Set down all of the data exactly. Pictures stay out of the copy.

=== Section Start ===

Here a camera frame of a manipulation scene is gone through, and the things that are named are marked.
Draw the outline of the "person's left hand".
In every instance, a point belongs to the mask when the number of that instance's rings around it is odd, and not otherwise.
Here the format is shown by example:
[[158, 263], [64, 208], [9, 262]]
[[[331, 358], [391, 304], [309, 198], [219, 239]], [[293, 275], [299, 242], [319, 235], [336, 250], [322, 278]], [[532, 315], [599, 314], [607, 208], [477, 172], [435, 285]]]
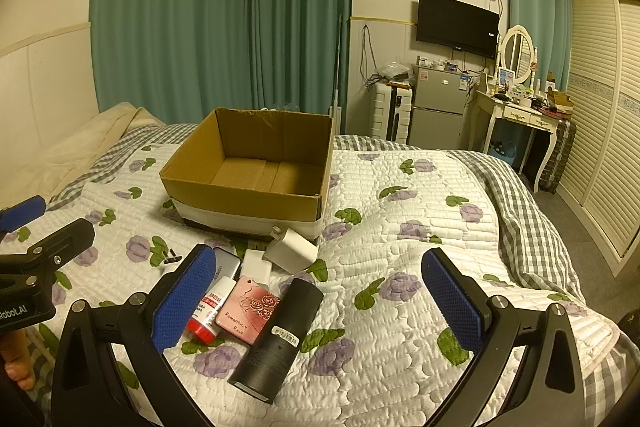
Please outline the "person's left hand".
[[35, 387], [35, 373], [27, 347], [24, 329], [17, 329], [1, 336], [0, 352], [4, 370], [11, 381], [25, 391]]

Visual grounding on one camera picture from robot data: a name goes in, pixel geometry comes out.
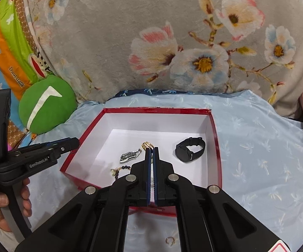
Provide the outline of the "person left hand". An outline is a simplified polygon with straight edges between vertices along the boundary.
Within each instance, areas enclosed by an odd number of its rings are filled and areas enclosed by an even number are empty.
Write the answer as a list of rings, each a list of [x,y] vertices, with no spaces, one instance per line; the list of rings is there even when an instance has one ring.
[[[30,184],[30,179],[26,178],[22,182],[21,197],[22,205],[24,207],[23,214],[26,217],[32,216],[32,205],[30,201],[30,191],[28,185]],[[4,218],[1,209],[7,207],[9,204],[9,199],[6,194],[0,192],[0,229],[6,232],[11,232],[8,222]]]

=== Section End ===

# Solution for this exercise
Here a camera frame of a manipulation scene is gone through, and the things that are named are marked.
Draw the outline of the "person's left hand".
In every instance, a point belongs to the mask when the number of that instance's rings around it is odd, and not otherwise.
Here the format is shown by example:
[[158, 263], [64, 208], [9, 262]]
[[[331, 358], [391, 304], [309, 198], [219, 239]], [[293, 275], [299, 242], [319, 235], [336, 250], [322, 278]], [[532, 315], [599, 314], [607, 208], [477, 172], [435, 285]]]
Please outline the "person's left hand".
[[35, 387], [35, 373], [27, 347], [24, 329], [17, 329], [1, 336], [0, 352], [4, 370], [11, 381], [25, 391]]

Visual grounding on one camera picture from robot data: a name goes in, pixel geometry comes out.
Provide the outline of the "person left hand". An outline is a simplified polygon with straight edges between vertices along the boundary.
Within each instance, areas enclosed by an odd number of its rings are filled and areas enclosed by an even number are empty.
Write the answer as a list of rings, each a list of [x,y] vertices, with no spaces, one instance per line; the list of rings is there even when an instance has one ring.
[[[30,184],[30,179],[26,178],[22,182],[21,197],[22,205],[24,207],[23,214],[26,217],[32,216],[32,205],[30,201],[30,191],[28,185]],[[4,218],[1,209],[7,207],[9,204],[9,199],[6,194],[0,192],[0,229],[6,232],[11,232],[8,222]]]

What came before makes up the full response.